The documentary was officially released on filesharing networks on December 28, 2007 and, according to the filmmakers, [17] downloaded 150,000 times in the first three days of distribution. Pirate Bay encouraged the downloading of Steal This Film Two, announcing its release on its blog.[18] Steal This Film Two was also screened by the Pirate Cinema Copenhagen in January 2008.[19] The documentary can also be downloaded on the official Steal This Film website.[3]
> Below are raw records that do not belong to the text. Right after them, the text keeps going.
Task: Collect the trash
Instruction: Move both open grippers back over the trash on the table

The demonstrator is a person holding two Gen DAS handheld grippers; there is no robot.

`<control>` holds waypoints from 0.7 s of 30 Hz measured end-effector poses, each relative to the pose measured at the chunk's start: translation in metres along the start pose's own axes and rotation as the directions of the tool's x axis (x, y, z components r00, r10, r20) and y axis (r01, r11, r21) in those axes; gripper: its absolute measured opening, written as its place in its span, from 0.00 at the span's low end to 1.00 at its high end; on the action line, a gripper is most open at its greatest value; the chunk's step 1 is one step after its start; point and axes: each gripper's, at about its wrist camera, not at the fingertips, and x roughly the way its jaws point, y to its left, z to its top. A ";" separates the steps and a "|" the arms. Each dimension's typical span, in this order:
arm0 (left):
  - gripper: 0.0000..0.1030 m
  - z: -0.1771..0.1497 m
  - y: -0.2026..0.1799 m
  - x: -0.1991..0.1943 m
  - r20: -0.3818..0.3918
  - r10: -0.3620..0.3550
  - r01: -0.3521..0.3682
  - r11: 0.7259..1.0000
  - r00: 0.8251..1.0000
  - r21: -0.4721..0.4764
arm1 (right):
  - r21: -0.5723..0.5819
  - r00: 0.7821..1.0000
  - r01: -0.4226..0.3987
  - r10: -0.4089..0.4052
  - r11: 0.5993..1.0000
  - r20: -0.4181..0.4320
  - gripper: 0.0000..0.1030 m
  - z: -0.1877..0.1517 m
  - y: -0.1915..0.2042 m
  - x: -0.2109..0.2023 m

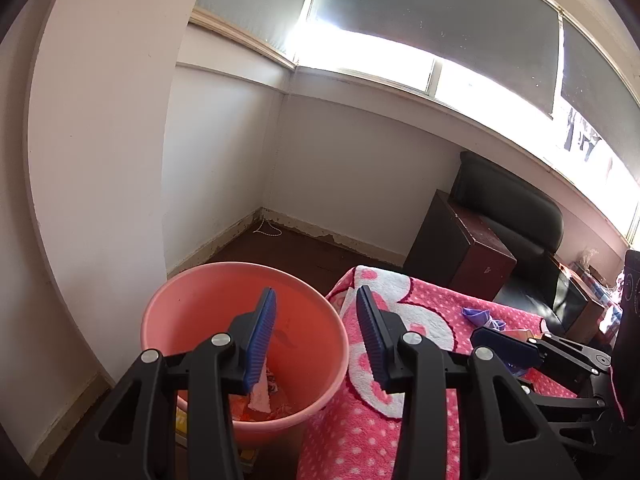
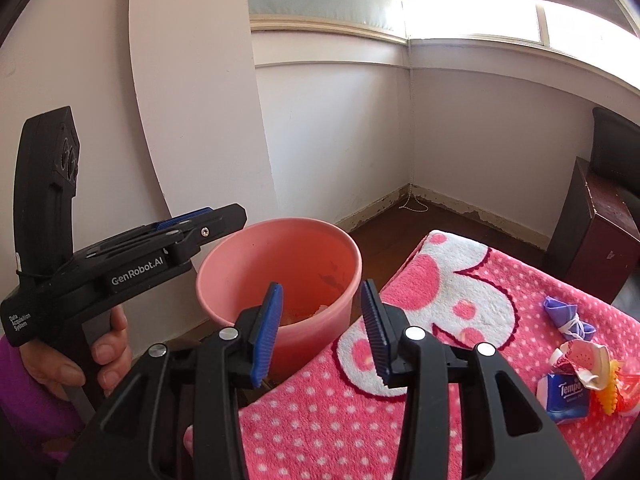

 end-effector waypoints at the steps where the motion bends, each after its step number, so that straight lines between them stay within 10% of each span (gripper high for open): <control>1: 0.40 0.001 -0.005 -0.002 0.003 -0.005 0.005 1.000 1.000 0.006 | 0.004 1.000 0.007 -0.007 1.000 0.005 0.40 -0.002 -0.003 -0.004; 21: 0.40 -0.026 -0.118 0.008 -0.069 -0.167 0.176 0.972 0.984 0.154 | 0.215 0.978 0.208 -0.208 0.954 -0.024 0.40 -0.089 -0.106 -0.087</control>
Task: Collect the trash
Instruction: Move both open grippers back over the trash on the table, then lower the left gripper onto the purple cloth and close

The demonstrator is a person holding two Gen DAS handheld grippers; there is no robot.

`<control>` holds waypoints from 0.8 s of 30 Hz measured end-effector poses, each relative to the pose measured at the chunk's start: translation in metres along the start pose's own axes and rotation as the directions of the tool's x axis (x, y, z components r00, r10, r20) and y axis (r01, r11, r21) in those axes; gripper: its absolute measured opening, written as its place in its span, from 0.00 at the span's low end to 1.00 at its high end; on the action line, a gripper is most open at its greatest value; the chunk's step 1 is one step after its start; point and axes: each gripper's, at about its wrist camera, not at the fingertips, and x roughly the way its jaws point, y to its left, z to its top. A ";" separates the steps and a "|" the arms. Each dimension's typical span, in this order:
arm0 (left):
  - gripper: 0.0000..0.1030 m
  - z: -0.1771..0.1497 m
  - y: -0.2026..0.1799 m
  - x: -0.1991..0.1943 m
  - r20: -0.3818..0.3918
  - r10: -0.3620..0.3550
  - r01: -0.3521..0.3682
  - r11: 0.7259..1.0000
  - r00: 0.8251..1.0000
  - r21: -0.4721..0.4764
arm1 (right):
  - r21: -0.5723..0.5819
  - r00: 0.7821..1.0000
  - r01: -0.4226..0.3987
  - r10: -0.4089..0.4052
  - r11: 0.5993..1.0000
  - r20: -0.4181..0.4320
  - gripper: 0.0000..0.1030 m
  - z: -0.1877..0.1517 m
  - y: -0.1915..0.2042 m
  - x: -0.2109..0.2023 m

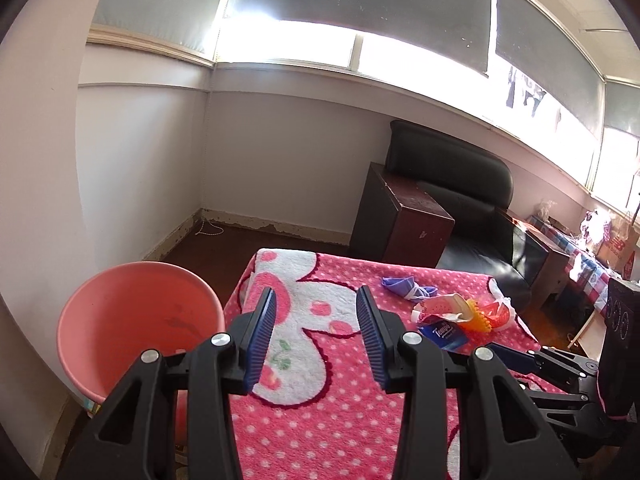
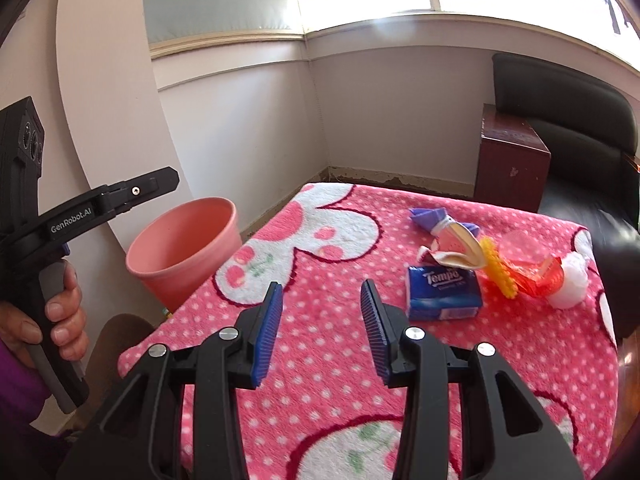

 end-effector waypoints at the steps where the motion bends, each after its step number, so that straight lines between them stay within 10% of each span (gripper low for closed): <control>1: 0.40 -0.002 -0.005 0.003 -0.008 -0.012 0.012 1.000 1.000 0.006 | 0.009 1.000 0.015 -0.015 1.000 -0.003 0.40 -0.004 -0.007 -0.002; 24: 0.39 -0.020 -0.113 0.104 -0.181 -0.202 0.227 0.965 0.962 0.130 | 0.288 0.973 0.221 -0.232 0.932 0.003 0.40 -0.037 -0.135 -0.033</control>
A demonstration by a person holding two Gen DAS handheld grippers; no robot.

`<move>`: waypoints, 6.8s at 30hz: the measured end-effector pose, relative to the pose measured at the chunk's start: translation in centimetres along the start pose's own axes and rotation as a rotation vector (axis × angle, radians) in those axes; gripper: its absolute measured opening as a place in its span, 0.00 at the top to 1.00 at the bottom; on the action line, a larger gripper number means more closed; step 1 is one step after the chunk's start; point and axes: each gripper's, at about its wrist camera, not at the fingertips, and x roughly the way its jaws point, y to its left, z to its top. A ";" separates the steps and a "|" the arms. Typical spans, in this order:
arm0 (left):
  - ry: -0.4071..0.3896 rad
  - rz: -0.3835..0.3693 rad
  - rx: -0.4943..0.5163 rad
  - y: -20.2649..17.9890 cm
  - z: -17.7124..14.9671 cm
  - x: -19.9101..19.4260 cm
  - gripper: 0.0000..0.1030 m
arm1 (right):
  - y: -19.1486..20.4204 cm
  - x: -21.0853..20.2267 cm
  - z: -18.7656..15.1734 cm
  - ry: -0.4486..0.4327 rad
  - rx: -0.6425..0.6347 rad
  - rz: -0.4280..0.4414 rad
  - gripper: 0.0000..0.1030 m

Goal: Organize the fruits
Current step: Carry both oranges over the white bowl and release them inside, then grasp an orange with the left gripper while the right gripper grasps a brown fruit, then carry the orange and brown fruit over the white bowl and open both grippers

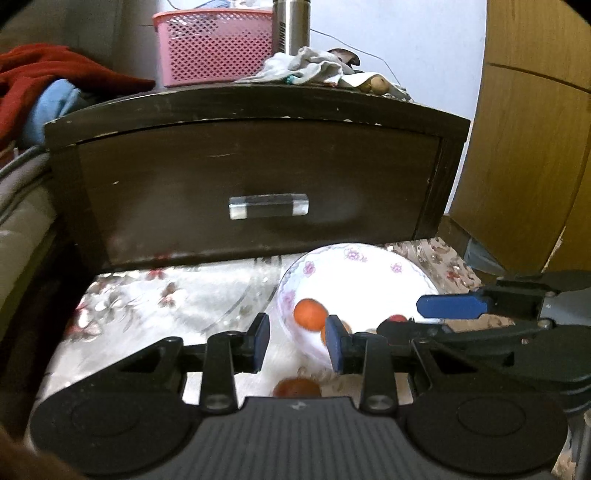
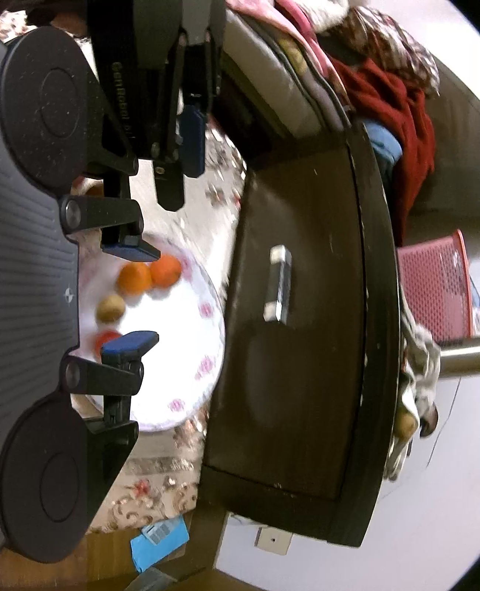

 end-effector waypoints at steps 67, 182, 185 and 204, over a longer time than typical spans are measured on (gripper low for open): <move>0.192 -0.079 0.057 1.2 -6.9 3.2 0.62 | 3.2 1.7 -6.7 0.272 -0.128 0.135 0.77; 0.102 -0.032 0.151 -4.2 2.4 10.4 0.65 | -6.2 5.0 -0.1 0.097 0.053 -0.005 0.74; 0.103 -0.026 0.153 -4.3 2.4 10.4 0.65 | -6.3 5.2 -0.1 0.101 0.058 -0.005 0.74; 0.105 -0.010 0.138 -4.1 2.5 10.2 0.63 | -6.2 5.7 -0.2 0.106 0.047 -0.004 0.71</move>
The League of Noble Peers asks for donations and more than US$5000 has been received as of January 5 2008. [20]
Language
Like Part One, Part Two is in English. However, unlike Part One, which only had subtitles in English, Part Two has subtitles in many languages due to great interest in the documentary by volunteer translators. The film has subtitles in Croatian, Danish, French, Finnish, German, Greek, Hungarian, Italian, Polish, Portuguese, Russian, Spanish, Turkish and Ukrainian.
Financing
As well as funding from BritDoc, the Steal This Film series continues to utilise a loose version of the Street Performer Protocol, collecting voluntary donations via a PayPal account, from the www.stealthisfilm.com website. The filmmakers report that roughly one in a thousand viewers are donating, mostly in the range USD 15-40.
Credits
Steal This Film One and Two are credited as ‘conceived, directed, and produced’ by The League of Noble Peers. Where Part One contains no personal attribution part Two has full credits.
The League of Noble Peers are now working on a cinema release of Steal This Film.